Déphasage thermique et réglementation
À ce jour, la réglementation environnementale française (RE2020) ne fixe pas d’obligation chiffrée sur le déphasage thermique, mais elle intègre un indicateur de confort d’été (le DH, ou degré-heure d’inconfort) qui pousse indirectement les constructeurs à mieux prendre en compte ce paramètre. Choisir des matériaux à fort déphasage devient ainsi un moyen efficace de respecter les exigences de confort d’été sans recourir systématiquement à la climatisation.
Le DH de la RE2020 remplace le TIC de la RT2012. Ce dernier signifiait : Température Intérieure Conventionnelle.
La polémique sur la pertinence réelle des isolants en déphasage
S’il est un sujet qui fait polémique c’est bien celui-ci.
Rappelons nous, nous évoquons en introduction que cette notion est très contre intuitive, du fait de son recollement à la notion de résistance thermique. Dans les faits, ces deux notions étant liées, certaines études affirment qu’un bon « R » rend la nécessité de déphasage peu pertinente sur un isolant : C’est vrai.
Ci-dessus : Notre vidéo explicative sur la chaine de la rédaction / Bati Blog.
Il faut bien séparer le calcul pur, scientifique, basé sur des modèles statiques ou dynamiques, et la réalité dans une construction ou une rénovation. L’étude de l’EMPA par exemple, démontre que le déphasage joue un rôle minime dans le confort d’été et que le gain apporté n’est pas pertinent. La surventilation et la protection par occultation étant toutes deux bien plus efficace que le simple déphasage que l’étude rend anecdotique.

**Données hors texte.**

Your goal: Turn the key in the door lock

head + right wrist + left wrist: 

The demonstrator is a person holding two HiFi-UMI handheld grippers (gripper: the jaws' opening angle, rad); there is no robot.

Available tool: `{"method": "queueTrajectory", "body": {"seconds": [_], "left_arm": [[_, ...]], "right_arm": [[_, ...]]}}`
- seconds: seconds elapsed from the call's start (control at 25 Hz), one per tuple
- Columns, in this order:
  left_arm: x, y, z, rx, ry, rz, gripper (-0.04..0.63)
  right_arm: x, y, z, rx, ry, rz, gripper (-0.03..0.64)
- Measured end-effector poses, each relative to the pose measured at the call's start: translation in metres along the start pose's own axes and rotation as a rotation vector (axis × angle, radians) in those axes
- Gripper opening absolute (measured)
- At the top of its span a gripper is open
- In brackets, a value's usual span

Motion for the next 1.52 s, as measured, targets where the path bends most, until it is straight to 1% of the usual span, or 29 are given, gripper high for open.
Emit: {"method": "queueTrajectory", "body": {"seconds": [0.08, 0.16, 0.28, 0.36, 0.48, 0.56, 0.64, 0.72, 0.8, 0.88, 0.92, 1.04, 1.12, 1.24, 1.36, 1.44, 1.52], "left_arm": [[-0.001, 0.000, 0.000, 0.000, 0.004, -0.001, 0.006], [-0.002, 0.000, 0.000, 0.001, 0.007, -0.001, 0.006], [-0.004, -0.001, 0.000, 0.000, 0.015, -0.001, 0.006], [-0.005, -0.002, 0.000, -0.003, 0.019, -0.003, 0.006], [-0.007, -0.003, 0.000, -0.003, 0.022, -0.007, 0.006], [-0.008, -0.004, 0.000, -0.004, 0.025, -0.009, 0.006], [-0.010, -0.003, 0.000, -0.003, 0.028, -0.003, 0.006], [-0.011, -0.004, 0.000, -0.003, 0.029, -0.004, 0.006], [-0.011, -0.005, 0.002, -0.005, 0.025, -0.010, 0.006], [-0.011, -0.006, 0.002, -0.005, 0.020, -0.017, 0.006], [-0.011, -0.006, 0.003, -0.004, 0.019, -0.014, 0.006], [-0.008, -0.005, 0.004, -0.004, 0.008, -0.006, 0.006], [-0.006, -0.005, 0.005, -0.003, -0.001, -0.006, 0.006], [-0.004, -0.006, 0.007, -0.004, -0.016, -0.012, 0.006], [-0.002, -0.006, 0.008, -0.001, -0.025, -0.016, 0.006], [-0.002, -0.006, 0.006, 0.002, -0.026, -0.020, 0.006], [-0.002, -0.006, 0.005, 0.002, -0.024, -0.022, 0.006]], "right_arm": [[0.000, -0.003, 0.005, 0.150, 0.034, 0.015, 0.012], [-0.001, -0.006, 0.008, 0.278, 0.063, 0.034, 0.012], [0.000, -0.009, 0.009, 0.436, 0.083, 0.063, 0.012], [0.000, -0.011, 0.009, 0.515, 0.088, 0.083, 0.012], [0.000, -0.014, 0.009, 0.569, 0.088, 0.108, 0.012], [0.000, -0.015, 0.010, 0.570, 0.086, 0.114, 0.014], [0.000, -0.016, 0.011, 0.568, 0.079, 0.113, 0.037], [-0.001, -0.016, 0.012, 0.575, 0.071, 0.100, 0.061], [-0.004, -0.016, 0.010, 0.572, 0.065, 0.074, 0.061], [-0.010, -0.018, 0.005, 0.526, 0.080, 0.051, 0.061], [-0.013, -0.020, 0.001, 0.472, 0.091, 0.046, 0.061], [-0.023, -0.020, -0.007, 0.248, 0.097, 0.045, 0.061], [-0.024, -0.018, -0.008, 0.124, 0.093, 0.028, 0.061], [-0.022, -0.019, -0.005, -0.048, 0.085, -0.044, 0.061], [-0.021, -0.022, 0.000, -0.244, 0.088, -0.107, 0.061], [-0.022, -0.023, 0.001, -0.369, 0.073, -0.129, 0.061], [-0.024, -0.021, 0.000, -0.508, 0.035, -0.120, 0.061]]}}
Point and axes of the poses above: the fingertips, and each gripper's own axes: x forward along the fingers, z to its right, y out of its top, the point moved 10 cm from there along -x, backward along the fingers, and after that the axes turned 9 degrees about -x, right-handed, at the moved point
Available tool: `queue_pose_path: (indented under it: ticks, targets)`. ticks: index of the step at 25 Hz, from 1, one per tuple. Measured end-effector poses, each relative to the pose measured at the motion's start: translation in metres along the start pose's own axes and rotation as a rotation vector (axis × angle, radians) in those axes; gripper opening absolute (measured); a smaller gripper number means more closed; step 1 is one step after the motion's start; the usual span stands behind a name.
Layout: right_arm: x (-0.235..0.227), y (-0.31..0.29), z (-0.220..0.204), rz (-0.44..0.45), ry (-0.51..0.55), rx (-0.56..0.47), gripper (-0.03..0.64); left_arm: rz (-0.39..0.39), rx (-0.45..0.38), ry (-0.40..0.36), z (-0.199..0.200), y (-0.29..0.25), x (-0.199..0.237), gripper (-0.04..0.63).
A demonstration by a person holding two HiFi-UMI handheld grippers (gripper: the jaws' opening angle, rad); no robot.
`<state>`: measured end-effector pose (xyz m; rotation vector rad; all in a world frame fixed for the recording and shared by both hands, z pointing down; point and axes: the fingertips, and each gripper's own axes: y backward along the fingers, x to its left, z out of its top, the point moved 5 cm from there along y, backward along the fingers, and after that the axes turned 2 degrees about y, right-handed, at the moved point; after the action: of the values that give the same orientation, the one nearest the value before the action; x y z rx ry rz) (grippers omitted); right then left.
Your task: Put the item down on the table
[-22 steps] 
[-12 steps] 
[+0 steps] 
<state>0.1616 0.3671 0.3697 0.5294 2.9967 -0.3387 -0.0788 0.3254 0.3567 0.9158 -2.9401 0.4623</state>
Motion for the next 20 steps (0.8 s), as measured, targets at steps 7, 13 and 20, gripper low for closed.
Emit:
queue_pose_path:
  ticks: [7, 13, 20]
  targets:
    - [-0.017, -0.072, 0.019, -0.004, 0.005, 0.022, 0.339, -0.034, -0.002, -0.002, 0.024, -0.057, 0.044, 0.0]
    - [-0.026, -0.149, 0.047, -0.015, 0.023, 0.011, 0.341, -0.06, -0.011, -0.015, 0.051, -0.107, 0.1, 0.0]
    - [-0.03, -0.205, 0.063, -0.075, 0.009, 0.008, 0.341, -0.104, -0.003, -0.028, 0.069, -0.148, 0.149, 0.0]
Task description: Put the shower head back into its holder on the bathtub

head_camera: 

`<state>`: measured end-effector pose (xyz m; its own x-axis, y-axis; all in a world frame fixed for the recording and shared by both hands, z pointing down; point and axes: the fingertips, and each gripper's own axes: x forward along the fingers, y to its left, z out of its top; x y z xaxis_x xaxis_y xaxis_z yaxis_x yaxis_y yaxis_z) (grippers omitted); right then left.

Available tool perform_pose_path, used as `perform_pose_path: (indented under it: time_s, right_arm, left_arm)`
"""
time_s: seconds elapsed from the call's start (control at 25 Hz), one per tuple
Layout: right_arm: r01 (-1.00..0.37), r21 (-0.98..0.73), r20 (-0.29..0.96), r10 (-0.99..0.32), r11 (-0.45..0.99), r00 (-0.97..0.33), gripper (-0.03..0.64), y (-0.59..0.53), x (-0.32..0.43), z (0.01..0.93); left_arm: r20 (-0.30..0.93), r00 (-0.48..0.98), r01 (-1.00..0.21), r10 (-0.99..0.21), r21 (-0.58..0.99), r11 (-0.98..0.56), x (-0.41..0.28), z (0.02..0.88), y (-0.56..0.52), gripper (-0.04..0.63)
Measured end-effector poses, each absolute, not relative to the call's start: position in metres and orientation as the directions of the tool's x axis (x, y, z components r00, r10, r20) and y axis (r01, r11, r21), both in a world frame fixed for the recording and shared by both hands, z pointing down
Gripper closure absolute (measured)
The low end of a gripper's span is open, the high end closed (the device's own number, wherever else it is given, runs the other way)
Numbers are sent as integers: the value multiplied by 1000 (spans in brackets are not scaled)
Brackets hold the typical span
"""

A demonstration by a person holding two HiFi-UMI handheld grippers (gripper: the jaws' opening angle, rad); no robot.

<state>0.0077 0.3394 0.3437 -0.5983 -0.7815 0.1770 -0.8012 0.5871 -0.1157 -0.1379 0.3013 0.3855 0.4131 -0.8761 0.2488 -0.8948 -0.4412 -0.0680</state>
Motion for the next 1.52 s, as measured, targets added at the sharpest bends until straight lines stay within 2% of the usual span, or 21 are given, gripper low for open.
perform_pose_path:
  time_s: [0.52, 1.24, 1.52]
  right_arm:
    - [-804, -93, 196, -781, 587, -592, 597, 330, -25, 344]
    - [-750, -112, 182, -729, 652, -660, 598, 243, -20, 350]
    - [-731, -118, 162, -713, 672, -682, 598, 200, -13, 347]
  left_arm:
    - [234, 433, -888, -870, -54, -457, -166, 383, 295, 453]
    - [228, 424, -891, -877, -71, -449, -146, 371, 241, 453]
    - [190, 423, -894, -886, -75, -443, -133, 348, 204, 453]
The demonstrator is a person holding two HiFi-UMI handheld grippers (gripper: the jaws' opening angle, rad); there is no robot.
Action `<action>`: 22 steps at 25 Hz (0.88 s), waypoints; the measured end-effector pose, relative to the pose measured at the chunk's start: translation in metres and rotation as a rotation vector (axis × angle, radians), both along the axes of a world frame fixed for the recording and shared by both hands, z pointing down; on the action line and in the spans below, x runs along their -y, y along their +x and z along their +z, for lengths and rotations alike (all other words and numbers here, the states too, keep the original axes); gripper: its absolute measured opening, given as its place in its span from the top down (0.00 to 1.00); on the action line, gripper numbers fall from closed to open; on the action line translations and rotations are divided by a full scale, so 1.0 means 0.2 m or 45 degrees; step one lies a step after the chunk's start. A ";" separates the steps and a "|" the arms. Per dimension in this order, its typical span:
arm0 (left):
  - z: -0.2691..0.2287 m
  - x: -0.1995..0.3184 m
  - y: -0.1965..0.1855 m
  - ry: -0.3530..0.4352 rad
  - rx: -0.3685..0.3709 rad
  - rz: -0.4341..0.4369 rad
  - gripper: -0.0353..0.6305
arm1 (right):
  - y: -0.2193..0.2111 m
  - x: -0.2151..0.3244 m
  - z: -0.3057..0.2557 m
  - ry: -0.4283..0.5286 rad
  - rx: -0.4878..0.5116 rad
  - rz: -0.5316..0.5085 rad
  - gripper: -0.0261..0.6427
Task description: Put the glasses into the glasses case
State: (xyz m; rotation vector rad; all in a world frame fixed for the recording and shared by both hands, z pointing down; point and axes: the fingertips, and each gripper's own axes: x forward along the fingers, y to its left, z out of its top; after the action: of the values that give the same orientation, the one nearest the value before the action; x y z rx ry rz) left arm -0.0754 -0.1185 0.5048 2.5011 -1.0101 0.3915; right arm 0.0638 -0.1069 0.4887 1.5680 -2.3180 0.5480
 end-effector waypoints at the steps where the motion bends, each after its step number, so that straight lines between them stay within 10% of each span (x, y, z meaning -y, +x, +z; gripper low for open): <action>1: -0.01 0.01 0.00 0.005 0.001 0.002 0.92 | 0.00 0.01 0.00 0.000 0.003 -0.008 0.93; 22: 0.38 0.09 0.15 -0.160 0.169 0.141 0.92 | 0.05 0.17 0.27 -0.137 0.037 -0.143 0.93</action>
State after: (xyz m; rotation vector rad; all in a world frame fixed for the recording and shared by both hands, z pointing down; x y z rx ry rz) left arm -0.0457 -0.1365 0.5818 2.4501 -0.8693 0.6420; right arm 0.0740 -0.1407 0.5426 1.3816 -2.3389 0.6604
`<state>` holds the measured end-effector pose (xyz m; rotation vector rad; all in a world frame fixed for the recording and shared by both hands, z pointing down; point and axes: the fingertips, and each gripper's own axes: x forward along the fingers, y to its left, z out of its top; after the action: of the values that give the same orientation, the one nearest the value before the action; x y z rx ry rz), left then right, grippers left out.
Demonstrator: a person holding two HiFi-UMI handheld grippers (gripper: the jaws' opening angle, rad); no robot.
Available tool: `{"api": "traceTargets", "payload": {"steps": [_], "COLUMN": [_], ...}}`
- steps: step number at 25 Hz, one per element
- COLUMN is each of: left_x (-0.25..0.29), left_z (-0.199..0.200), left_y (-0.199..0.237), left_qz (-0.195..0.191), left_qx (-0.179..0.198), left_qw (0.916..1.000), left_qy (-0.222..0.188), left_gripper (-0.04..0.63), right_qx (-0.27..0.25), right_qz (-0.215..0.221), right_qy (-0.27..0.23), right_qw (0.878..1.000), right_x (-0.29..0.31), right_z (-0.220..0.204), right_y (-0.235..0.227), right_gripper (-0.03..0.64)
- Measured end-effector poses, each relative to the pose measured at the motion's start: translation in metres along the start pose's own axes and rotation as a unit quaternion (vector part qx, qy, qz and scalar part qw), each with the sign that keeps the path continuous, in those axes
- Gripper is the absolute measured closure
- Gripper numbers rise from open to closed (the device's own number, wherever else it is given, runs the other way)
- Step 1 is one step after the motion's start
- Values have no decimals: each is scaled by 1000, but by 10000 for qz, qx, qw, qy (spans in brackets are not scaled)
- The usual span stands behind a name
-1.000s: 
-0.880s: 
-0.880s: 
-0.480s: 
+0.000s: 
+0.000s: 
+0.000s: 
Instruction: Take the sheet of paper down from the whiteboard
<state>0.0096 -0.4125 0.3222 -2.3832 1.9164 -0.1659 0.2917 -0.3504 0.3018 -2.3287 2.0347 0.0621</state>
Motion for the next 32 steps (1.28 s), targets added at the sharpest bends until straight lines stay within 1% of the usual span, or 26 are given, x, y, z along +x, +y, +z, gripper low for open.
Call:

Il faut avouer que c’est plutôt réaliste, démontré, mais la polémique fait déjà son chemin.
Prétexte évoqué par les détracteurs : L’argument du déphasage est un argument commercial pour vendre des isolants biosourcés.
En revanche, il faut considérer les isolants biosourcés dans leurs autres aspects bénéfiques, autrement dit, il faut avoir une vision plus globale que les seules données chiffrées brutes. D’ailleurs, cette vision globale concerne également la résistance thermique pure des isolants.
Consulter le rapport EMPA sur l’isolation des logements sous combles. Format PDF.
FAQ : Questions fréquentes sur le déphasage thermique
Quelle est la différence entre déphasage et amortissement thermique ?
Le déphasage mesure le délai de transmission de la chaleur, tandis que l’amortissement mesure la réduction de son intensité au cours de cette transmission.
La laine de verre a-t-elle un mauvais déphasage thermique ?
Sa faible densité lui confère un déphasage plus faible que les isolants biosourcés, mais elle reste performante en résistance thermique hivernale.
Faut-il privilégier le déphasage en toiture ou en mur ?
La toiture est prioritaire, car elle reçoit le rayonnement solaire le plus direct et le plus intense au cours de la journée.
Le déphasage thermique remplace-t-il la climatisation ?
Il ne la remplace pas totalement mais permet souvent de réduire fortement, voire de supprimer, le besoin de climatisation dans les régions tempérées.
Conclusion
Le déphasage thermique est un critère trop souvent relégué au second plan derrière la résistance thermique R, alors qu’il joue un rôle déterminant dans le confort d’été et la capacité d’un logement à résister aux vagues de chaleur. En choisissant des matériaux denses et biosourcés comme la fibre de bois, la ouate de cellulose ou le chanvre, et en combinant isolation, inertie thermique et ventilation nocturne, il est possible de concevoir un habitat confortable toute l’année, été comme hiver, tout en réduisant durablement sa consommation énergétique.